Miguel Delibes
Vieilles histoires de Castille
Récit. Traduit par Rudy Chaulet
Collection : Otra memoria
64 pages
8,11 €
978-2-86432-319-8
janvier 2000
Un émigrant revient au village après une très longue absence, et se rappelle la vie quotidienne en Vieille Castille au début du siècle.
Combinant distanciation ironique et sympathie profonde, Delibes évoque avec un art dépouillé et sensible ce monde où règnent l’immobilisme, la routine, la superstition, l’arriération et la pauvreté, mais que sauvent les relations communautaires, le contact sans médiations avec les forces élémentaires, et une fierté jamais déclarée d’appartenir à cette terre si riche d’une archaïque beauté.
Aniano le Commissionnaire
Le jour où j’ai fichu le camp, les Jumelles dormaient côte à côte dans le vieux lit en fer et quand je les ai embrassées sur le front, la Clara, qui ne dormait que d’un œil et me regardait de l’autre, tout bleu et d’une immobilité pathétique, se mit à remuer et les ressorts grincèrent, comme si eux aussi voulaient me dire au revoir. Père, je ne lui ai rien dit, je n’ai même pas essayé de le voir, il m’avait prévenu : « Si tu t’en vas, fais comme si tu ne m’avais jamais connu. » J’ai fait comme ça dès le début et point final. Après être tombé sur l’Aniano, sous le peuplier de l’Elicio, j’ai pris le chemin de Pozal de la Culebra, avec mon baluchon sur l’épaule, en discutant de tout et de rien avec le Commissionnaire, car dans mon village, on ne donne pas trop d’importance à ces choses-là ; si quelqu’un s’en va, il reviendra sûrement ; si quelqu’un tombe malade, il guérira sûrement ; et s’il ne guérit pas, qu’il meure et qu’on l’enterre. Après tout, le village demeure et il reste quelque chose de chacun, accroché aux collines, aux peupliers et aux champs de blé. Dans les villes, quand on meurt, c’est pour de bon ; pas dans les villages ; votre chair et vos os se transforment en terre ; si le blé et l’orge, les corbeaux et les pies, grandissent et se reproduisent, c’est parce que vous leur avez donné votre sang et votre chaleur, et c’est tout.
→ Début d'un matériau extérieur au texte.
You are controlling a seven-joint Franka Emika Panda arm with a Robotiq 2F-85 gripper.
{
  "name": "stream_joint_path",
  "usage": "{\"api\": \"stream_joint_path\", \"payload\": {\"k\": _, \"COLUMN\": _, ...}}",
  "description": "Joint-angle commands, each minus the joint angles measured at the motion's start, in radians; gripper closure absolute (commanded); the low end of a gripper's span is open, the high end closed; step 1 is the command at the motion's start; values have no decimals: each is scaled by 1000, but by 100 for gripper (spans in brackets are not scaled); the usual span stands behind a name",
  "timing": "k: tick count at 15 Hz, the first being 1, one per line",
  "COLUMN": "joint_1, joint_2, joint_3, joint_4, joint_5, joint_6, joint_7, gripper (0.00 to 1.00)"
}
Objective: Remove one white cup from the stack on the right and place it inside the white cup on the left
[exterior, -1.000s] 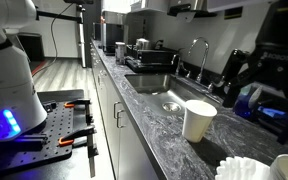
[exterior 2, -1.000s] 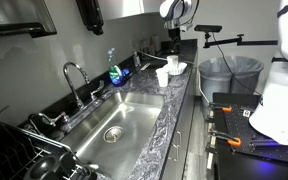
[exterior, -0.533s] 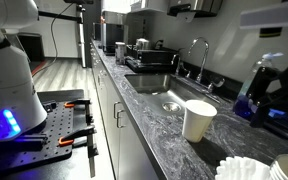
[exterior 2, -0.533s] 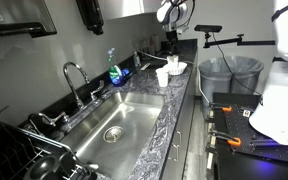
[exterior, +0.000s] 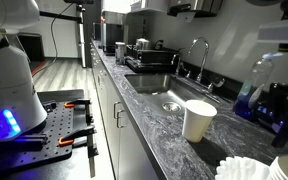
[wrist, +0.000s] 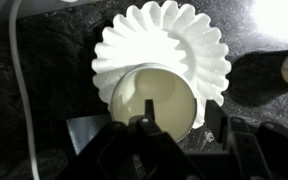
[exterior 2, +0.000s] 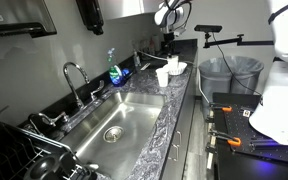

L’Aniano et moi marchions sur le chemin et je lui ai dit : « Tu as l’heure juste ? » Lui, il a regardé le soleil en plissant les yeux et il m’a dit : « C’est pas encore la demie » Je me suis un peu fâché : « Pour attraper la voiture, il ne faut pas te fier au soleil. » Et lui m’a répondu : « S’il n’y a que ça, ne t’inquiète pas. Orestes sait que je viens et la voiture ne démarre pas sans l’Aniano » Quelque chose me pesait au-dedans et je me suis tu. Les alouettes piétaient entre les tas de fumier, sur les terres du père Tadeo, à la recherche des plus grosses mottes de terre pour y grimper, et dans le virage, deux cailles s’envolèrent tout près l’une de l’autre.